Data items
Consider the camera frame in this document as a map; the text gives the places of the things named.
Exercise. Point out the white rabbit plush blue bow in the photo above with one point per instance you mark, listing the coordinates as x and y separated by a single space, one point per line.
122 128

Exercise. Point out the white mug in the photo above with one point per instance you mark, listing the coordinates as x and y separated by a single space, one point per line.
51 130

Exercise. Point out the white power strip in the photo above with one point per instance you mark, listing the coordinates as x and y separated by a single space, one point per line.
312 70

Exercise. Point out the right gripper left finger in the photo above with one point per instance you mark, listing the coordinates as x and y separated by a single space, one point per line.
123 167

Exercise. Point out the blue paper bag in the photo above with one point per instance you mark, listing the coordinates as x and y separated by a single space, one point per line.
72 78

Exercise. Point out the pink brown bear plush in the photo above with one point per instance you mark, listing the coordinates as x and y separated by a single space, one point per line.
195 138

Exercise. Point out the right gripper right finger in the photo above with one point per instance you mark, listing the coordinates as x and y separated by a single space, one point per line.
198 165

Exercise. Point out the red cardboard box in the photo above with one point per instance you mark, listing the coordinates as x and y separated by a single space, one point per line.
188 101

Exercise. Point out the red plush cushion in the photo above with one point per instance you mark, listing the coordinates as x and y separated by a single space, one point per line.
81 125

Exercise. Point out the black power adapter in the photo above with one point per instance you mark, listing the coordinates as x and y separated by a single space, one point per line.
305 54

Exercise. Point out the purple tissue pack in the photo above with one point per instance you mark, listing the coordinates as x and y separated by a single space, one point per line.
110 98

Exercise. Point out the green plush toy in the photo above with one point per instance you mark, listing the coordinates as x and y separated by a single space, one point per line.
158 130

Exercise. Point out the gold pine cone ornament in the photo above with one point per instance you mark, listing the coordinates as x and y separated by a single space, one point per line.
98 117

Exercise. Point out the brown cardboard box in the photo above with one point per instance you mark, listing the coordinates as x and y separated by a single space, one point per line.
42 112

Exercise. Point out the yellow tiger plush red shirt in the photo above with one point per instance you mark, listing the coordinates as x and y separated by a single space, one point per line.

• _REQUIRED ACTION_:
Transcribe the data above so that every line matches exactly.

• _SOLUTION FOR THIS TASK_:
Consider the camera frame in this document as a map; the text gives the places of the things named.
Exercise. Point out the white rabbit plush blue bow in the photo above with one point per instance you mark, listing the coordinates as x and y separated by a single space, one point per line.
122 128

Exercise. Point out the white mug in the photo above with one point per instance you mark, listing the coordinates as x and y separated by a single space, one point per line.
51 130

Exercise. Point out the white power strip in the photo above with one point per instance you mark, listing the coordinates as x and y separated by a single space, one point per line.
312 70

Exercise. Point out the right gripper left finger in the photo above with one point per instance you mark, listing the coordinates as x and y separated by a single space, one point per line.
123 167

Exercise. Point out the blue paper bag in the photo above with one point per instance you mark, listing the coordinates as x and y separated by a single space, one point per line.
72 78

Exercise. Point out the pink brown bear plush in the photo above with one point per instance you mark, listing the coordinates as x and y separated by a single space, one point per line.
195 138

Exercise. Point out the right gripper right finger in the photo above with one point per instance you mark, listing the coordinates as x and y separated by a single space, one point per line.
198 165

Exercise. Point out the red cardboard box in the photo above with one point per instance you mark, listing the coordinates as x and y separated by a single space, one point per line.
188 101

Exercise. Point out the red plush cushion in the photo above with one point per instance you mark, listing the coordinates as x and y separated by a single space, one point per line.
81 125

Exercise. Point out the black power adapter in the photo above with one point per instance you mark, listing the coordinates as x and y separated by a single space, one point per line.
305 54

Exercise. Point out the purple tissue pack in the photo above with one point per instance you mark, listing the coordinates as x and y separated by a single space, one point per line.
110 98

Exercise. Point out the green plush toy in the photo above with one point per instance you mark, listing the coordinates as x and y separated by a single space, one point per line.
158 130

Exercise. Point out the gold pine cone ornament in the photo above with one point per instance you mark, listing the coordinates as x and y separated by a single space, one point per line.
98 117

Exercise. Point out the brown cardboard box in the photo above with one point per instance you mark, listing the coordinates as x and y separated by a single space, one point per line.
42 112

Exercise. Point out the yellow tiger plush red shirt in the photo above with one point per instance you mark, listing the coordinates as x and y separated by a single space, one point per line.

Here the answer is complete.